Mike has served as a member of NIH study sections for in vivo molecular imaging centers, designed and led global clinical trials for the registration of digital pathology devices and served as a board member and president of the Digital Pathology Association (DPA). Under his leadership, the DPA successfully collaborated with the FDA to establish industry wide regulatory guidance and clinical trial designs for the clinical use of digital pathology devices. He currently serves on the DPA executive committee as immediate past-president, and on the DPA Foundation’s board of directors. Dr. Montalto earned his PhD in tumor biology from Albany Medical College and received his post-doctoral training in anti-inflammatory drug discovery and whole animal physiology at Brigham and Women’s Hospital, Harvard Medical School.
Omar Perez, PhD, RAC
Head, Medical Diagnostic Strategy, AstraZeneca
Omar Perez, PhD, RAC
Head, Medical Diagnostic Strategy, US Medical Affairs, AstraZeneca
Omar Perez is the Head of Medical Diagnostics, US Medical Affairs Oncology at Astrazeneca. Dr. Perez has over 17 years designing, deploying, and leading high-visibility oncology initiatives supporting global companion diagnostic developments, strategic partnerships and commercialization opportunities.

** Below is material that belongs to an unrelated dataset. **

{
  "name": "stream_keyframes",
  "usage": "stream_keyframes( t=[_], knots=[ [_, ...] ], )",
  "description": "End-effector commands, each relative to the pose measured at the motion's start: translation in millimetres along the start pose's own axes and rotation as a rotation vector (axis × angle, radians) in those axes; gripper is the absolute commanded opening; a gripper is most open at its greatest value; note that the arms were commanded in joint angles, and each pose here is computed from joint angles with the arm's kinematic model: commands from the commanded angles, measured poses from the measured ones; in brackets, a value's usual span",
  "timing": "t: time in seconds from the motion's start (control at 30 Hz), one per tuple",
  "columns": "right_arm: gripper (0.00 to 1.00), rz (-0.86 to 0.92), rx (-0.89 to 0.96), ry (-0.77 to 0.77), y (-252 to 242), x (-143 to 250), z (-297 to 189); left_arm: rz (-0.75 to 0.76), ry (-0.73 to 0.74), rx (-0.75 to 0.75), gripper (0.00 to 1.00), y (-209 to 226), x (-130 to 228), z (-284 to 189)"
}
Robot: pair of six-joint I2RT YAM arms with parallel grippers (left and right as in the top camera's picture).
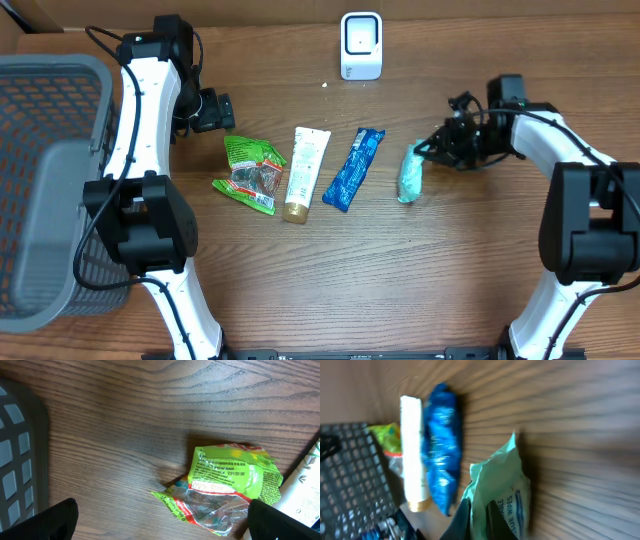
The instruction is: Scan the item barcode
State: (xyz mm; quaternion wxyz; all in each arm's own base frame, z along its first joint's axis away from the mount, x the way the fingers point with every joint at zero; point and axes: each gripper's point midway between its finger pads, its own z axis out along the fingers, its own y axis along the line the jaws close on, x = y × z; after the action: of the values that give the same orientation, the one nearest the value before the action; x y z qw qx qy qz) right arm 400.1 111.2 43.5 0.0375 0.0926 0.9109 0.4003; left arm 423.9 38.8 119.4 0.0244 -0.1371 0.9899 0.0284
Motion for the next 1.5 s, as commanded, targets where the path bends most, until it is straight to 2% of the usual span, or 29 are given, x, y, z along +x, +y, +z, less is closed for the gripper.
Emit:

Before joining Astrazeneca, he oversaw the global CDx developments for the GSK oncology portfolio, leading to diagnostic products for niraparib and dostarlimab. During his time at Pfizer, he led global CDx activities supporting the drug approvals of crizotinib, lorlatinib, dacomitinib talazoparib and inotuzomab. Notably, he led the first FDA approved NGS product for multiple targeted agents and helped establish the Center for Precision Medicine in LATAM to support Pfizer oncology products.

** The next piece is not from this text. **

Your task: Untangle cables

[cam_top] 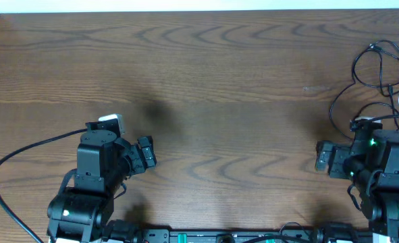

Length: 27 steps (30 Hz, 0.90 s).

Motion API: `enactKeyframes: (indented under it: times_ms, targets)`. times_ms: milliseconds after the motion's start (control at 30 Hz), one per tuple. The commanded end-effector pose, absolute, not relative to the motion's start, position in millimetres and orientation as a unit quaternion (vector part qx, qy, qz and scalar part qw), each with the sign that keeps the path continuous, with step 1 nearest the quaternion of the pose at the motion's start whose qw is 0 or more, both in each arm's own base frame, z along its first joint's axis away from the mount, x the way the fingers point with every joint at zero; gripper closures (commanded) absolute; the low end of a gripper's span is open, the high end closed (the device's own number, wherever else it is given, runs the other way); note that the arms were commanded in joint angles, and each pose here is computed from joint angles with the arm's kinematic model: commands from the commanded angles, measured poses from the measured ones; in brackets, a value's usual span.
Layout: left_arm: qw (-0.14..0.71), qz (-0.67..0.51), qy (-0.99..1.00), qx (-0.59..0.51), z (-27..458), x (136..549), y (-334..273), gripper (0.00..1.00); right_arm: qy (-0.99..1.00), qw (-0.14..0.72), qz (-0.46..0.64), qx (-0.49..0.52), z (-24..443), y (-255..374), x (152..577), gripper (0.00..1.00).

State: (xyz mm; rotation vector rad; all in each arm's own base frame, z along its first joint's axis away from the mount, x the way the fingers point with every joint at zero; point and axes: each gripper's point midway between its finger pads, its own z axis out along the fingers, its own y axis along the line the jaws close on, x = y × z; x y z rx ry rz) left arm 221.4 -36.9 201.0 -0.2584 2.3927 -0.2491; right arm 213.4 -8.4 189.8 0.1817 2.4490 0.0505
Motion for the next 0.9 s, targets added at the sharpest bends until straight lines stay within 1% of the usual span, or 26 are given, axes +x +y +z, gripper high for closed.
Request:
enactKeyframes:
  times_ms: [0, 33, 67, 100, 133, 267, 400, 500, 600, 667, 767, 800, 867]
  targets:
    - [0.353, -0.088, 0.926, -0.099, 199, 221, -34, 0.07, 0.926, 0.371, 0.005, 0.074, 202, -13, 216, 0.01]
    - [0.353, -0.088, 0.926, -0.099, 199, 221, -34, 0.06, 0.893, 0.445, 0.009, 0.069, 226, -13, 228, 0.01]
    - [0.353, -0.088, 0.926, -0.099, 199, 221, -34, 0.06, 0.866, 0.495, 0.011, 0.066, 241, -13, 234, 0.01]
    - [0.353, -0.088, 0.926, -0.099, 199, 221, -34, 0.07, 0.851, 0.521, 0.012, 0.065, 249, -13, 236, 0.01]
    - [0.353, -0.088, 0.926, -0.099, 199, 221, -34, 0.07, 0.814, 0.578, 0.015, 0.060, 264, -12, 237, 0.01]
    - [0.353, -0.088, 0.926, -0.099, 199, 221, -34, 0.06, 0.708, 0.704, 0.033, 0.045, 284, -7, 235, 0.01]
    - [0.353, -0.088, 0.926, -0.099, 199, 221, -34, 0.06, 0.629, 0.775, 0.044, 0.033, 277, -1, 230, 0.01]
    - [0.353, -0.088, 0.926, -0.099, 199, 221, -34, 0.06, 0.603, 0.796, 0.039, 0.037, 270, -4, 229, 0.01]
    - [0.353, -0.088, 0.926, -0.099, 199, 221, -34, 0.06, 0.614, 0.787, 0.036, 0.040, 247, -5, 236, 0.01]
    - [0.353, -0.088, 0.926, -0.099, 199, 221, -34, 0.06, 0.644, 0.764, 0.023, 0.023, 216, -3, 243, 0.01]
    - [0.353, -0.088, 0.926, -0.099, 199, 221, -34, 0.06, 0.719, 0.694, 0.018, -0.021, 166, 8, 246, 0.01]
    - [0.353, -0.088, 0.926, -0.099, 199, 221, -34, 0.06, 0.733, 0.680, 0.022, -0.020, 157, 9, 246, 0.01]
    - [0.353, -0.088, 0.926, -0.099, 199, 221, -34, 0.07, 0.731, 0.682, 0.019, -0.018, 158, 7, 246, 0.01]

Dr. Perez’s background includes roles in biotech and diagnostic companies, including co-founding Nodality, a diagnostic company focused on hematological malignancies. He is an inventor of the multiparametric phospho-proteomic flow technologies and an author of 37 publications and 35 patents.
Dr. Perez received his doctorate in Molecular Pharmacology from Stanford University. He holds a B.A in both Molecular Biology and Philosophy and Chemistry degrees from the University of California, Berkeley. He received an executive education certificate in management and leadership at the MIT Sloan School of Management and has a Regulatory Affairs Certification.
Bryce Portier, MD, PhD
Medical Director, Head of Medical Affairs, Agilent Technologies
Bryce Portier, MD, PhD
Medical Director, Head of Medical Affairs, Agilent Technologies
Dr. Portier is a pathologist with experience in both academic practice and the diagnostic industry.

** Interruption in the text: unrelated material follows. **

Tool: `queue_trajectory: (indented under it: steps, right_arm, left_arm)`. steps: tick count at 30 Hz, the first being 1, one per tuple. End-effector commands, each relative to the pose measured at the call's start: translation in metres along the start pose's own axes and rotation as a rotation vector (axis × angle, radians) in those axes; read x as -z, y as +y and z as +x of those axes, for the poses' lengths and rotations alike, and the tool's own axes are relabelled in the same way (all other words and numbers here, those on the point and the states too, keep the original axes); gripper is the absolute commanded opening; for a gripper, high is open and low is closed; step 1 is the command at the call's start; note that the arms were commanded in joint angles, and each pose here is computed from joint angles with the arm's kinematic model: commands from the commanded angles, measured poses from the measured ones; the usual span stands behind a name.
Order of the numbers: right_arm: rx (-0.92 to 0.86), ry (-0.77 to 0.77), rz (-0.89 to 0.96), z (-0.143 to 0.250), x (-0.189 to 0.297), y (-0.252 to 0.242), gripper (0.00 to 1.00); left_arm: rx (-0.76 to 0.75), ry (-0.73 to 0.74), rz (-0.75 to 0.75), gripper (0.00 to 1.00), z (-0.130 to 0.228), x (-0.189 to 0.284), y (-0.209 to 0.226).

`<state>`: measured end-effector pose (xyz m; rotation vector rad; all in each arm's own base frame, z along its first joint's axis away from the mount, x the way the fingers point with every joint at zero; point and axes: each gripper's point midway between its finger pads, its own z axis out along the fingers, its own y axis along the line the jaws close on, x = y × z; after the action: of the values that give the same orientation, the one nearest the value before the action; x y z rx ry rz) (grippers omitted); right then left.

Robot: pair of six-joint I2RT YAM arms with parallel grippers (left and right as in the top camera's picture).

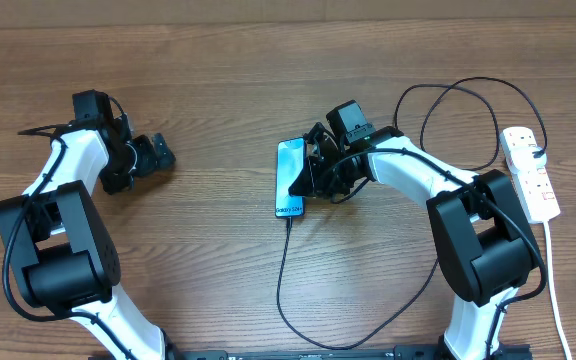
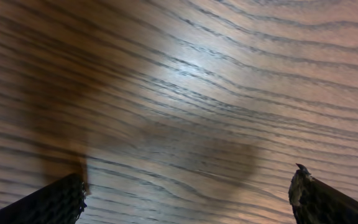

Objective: Plug charger to phone and switch on socket
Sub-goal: 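Lay the phone flat on the table with the right gripper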

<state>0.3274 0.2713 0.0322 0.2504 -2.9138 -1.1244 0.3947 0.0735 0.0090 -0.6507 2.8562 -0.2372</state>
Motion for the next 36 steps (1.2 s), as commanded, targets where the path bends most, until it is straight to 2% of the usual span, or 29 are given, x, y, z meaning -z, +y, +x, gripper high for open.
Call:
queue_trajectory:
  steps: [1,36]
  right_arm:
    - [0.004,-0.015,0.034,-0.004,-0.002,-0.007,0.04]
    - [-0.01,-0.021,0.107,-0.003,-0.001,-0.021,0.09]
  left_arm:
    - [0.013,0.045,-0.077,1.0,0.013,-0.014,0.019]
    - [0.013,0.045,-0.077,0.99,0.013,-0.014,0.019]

Dr. Portier is currently the Enterprise Medical Director and Head of Medical Affairs for Agilent. Previously, he served as Sr. Director of Medical Affairs for Companion Diagnostics (CDx) at Roche/Ventana based out of Tucson, Arizona. Prior to that, Dr. Portier was a practicing pathologist at one of the largest hospital systems in Houston, Texas. He held a dual academic appointment as both Director of molecular diagnostics laboratory and as a principal investigator investigating utility of aptamers as diagnostics in breast cancer.
Dr. Portier is a professional licensed physician with expertise in molecular and genetic pathology as well as an expert in strategic medical launch partnerships between diagnostic / pharma.